**DESCRIPTION OF THE TASK:** Nothing in the records should be left out; transcribe them exactly.

* * * * * * * * *

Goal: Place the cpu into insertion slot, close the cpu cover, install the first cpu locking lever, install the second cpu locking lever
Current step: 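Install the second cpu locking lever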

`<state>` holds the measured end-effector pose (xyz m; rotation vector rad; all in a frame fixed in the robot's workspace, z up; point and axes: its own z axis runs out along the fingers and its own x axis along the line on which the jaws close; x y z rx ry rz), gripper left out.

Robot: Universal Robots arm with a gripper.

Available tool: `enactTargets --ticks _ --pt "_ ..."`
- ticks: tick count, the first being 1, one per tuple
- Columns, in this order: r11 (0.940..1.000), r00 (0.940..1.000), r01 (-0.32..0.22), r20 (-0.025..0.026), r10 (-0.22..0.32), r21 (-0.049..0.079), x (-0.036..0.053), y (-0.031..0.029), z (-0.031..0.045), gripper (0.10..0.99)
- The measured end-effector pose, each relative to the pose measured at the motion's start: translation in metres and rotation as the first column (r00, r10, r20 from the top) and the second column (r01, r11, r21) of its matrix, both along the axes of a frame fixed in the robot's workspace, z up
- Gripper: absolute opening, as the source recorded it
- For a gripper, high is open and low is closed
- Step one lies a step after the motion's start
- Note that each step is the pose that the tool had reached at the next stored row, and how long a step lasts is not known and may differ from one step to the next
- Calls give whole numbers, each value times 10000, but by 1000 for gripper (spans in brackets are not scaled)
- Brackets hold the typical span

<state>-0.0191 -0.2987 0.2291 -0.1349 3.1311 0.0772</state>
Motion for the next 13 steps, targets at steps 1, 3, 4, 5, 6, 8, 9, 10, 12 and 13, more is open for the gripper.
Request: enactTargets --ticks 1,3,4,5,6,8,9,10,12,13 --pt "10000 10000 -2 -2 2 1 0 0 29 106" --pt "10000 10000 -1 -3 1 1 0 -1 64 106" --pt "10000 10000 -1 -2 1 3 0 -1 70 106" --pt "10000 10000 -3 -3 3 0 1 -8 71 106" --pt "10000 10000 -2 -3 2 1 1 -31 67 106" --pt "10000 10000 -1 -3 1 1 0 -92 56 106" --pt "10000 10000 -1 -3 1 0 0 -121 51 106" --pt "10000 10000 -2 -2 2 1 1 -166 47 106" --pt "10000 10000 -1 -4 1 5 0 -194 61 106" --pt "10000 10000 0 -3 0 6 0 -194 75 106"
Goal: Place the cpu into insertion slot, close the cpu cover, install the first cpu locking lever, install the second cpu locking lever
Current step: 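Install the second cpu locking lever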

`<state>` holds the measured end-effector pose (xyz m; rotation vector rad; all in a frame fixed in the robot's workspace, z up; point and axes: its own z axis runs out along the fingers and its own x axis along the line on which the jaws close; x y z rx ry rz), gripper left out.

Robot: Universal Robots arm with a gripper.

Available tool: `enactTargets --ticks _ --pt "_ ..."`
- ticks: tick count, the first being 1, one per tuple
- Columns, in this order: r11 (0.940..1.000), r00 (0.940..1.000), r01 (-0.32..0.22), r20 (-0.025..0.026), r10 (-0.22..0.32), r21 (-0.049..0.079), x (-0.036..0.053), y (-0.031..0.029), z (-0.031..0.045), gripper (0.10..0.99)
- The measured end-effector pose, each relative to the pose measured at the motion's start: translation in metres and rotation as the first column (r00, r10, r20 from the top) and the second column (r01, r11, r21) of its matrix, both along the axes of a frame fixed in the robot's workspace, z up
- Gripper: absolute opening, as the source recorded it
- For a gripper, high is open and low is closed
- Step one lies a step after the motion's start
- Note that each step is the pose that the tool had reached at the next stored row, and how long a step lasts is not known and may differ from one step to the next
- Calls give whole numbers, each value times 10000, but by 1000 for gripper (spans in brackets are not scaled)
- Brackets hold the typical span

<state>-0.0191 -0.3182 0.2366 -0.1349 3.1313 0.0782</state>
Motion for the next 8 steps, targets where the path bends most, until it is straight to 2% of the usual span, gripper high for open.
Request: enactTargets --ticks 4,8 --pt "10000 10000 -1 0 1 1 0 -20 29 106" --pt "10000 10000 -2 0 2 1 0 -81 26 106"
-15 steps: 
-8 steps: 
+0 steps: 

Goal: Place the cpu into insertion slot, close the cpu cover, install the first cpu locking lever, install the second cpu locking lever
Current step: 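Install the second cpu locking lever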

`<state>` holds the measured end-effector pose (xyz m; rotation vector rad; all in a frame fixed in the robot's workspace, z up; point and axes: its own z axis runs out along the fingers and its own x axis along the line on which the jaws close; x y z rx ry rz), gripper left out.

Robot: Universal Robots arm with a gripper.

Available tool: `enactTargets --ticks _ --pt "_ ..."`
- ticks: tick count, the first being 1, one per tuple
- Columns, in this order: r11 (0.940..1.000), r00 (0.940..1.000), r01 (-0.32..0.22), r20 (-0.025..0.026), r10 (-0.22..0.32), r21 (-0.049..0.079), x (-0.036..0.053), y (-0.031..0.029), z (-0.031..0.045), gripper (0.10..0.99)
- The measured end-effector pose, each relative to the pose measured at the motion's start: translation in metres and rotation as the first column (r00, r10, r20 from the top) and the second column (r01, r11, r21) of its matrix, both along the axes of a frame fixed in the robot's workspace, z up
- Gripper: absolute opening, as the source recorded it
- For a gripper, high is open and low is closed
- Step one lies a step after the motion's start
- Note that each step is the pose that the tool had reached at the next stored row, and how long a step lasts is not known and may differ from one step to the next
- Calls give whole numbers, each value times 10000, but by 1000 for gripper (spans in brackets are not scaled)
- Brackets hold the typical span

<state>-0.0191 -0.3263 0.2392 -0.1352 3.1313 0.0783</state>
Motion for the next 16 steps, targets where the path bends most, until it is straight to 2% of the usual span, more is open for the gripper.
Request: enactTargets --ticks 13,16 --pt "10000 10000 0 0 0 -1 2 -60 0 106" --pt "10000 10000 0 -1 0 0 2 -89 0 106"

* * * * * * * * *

**EXERCISE ANSWER:**
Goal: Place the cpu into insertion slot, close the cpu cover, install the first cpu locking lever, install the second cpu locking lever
Current step: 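Install the second cpu locking lever
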
`<state>` holds the measured end-effector pose (xyz m; rotation vector rad; all in a frame fixed in the robot's workspace, z up; point and axes: its own z axis runs out along the fingers and its own x axis along the line on which the jaws close; x y z rx ry rz), gripper left out.

Robot: Universal Robots arm with a gripper.

Available tool: `enactTargets --ticks _ --pt "_ ..."`
- ticks: tick count, the first being 1, one per tuple
- Columns, in this order: r11 (0.940..1.000), r00 (0.940..1.000), r01 (-0.32..0.22), r20 (-0.025..0.026), r10 (-0.22..0.32), r21 (-0.049..0.079), x (-0.036..0.053), y (-0.031..0.029), z (-0.031..0.045), gripper (0.10..0.99)
- The measured end-effector pose, each relative to the pose measured at the motion's start: translation in metres and rotation as the first column (r00, r10, r20 from the top) and the second column (r01, r11, r21) of its matrix, both along the axes of a frame fixed in the robot's workspace, z up
- Gripper: absolute opening, as the source recorded it
- For a gripper, high is open and low is closed
- Step one lies a step after the motion's start
- Note that each step is the pose that the tool had reached at the next stored row, and how long a step lasts is not known and may differ from one step to the next
- Calls give whole numbers, each value times 10000, but by 1000 for gripper (spans in brackets are not scaled)
- Brackets hold the typical span

<state>-0.0191 -0.2987 0.2291 -0.1349 3.1311 0.0772</state>
Motion for the next 13 steps, targets at steps 1, 3, 4, 5, 6, 8, 9, 10, 12 and 13, more is open for the gripper.
Request: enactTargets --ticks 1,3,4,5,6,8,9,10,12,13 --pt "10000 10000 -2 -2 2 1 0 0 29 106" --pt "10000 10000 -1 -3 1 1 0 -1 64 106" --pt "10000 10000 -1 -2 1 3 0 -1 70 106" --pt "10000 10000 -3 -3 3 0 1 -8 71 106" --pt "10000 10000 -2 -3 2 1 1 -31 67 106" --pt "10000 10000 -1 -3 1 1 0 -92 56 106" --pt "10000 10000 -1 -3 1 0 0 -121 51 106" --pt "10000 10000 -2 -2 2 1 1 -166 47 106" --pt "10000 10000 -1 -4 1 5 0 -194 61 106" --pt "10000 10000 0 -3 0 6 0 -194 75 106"
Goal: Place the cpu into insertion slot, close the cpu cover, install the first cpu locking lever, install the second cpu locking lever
Current step: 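Install the second cpu locking lever
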
`<state>` holds the measured end-effector pose (xyz m; rotation vector rad; all in a frame fixed in the robot's workspace, z up; point and axes: its own z axis runs out along the fingers and its own x axis along the line on which the jaws close; x y z rx ry rz), gripper left out.

Robot: Universal Robots arm with a gripper.

Available tool: `enactTargets --ticks _ --pt "_ ..."`
- ticks: tick count, the first being 1, one per tuple
- Columns, in this order: r11 (0.940..1.000), r00 (0.940..1.000), r01 (-0.32..0.22), r20 (-0.025..0.026), r10 (-0.22..0.32), r21 (-0.049..0.079), x (-0.036..0.053), y (-0.031..0.029), z (-0.031..0.045), gripper (0.10..0.99)
- The measured end-effector pose, each relative to the pose measured at the motion's start: translation in metres and rotation as the first column (r00, r10, r20 from the top) and the second column (r01, r11, r21) of its matrix, both along the axes of a frame fixed in the robot's workspace, z up
- Gripper: absolute opening, as the source recorded it
- For a gripper, high is open and low is closed
- Step one lies a step after the motion's start
- Note that each step is the pose that the tool had reached at the next stored row, and how long a step lasts is not known and may differ from one step to the next
- Calls give whole numbers, each value times 10000, but by 1000 for gripper (spans in brackets are not scaled)
- Brackets hold the typical span

<state>-0.0191 -0.3182 0.2366 -0.1349 3.1313 0.0782</state>
Motion for the next 8 steps, targets where the path bends most, until it is straight to 2% of the usual span, gripper high for open.
Request: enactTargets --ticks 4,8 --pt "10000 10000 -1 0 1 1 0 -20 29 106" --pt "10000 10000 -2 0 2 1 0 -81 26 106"
-15 steps: 
-8 steps: 
+0 steps: 

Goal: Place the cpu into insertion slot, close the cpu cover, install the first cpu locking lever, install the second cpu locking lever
Current step: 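Install the second cpu locking lever
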
`<state>` holds the measured end-effector pose (xyz m; rotation vector rad; all in a frame fixed in the robot's workspace, z up; point and axes: its own z axis runs out along the fingers and its own x axis along the line on which the jaws close; x y z rx ry rz), gripper left out.

Robot: Universal Robots arm with a gripper.

Available tool: `enactTargets --ticks _ --pt "_ ..."`
- ticks: tick count, the first being 1, one per tuple
- Columns, in this order: r11 (0.940..1.000), r00 (0.940..1.000), r01 (-0.32..0.22), r20 (-0.025..0.026), r10 (-0.22..0.32), r21 (-0.049..0.079), x (-0.036..0.053), y (-0.031..0.029), z (-0.031..0.045), gripper (0.10..0.99)
- The measured end-effector pose, each relative to the pose measured at the motion's start: translation in metres and rotation as the first column (r00, r10, r20 from the top) and the second column (r01, r11, r21) of its matrix, both along the axes of a frame fixed in the robot's workspace, z up
- Gripper: absolute opening, as the source recorded it
- For a gripper, high is open and low is closed
- Step one lies a step after the motion's start
- Note that each step is the pose that the tool had reached at the next stored row, and how long a step lasts is not known and may differ from one step to the next
- Calls give whole numbers, each value times 10000, but by 1000 for gripper (spans in brackets are not scaled)
- Brackets hold the typical span

<state>-0.0191 -0.3263 0.2392 -0.1352 3.1313 0.0783</state>
Motion for the next 16 steps, targets where the path bends most, until it is straight to 2% of the usual span, more is open for the gripper.
Request: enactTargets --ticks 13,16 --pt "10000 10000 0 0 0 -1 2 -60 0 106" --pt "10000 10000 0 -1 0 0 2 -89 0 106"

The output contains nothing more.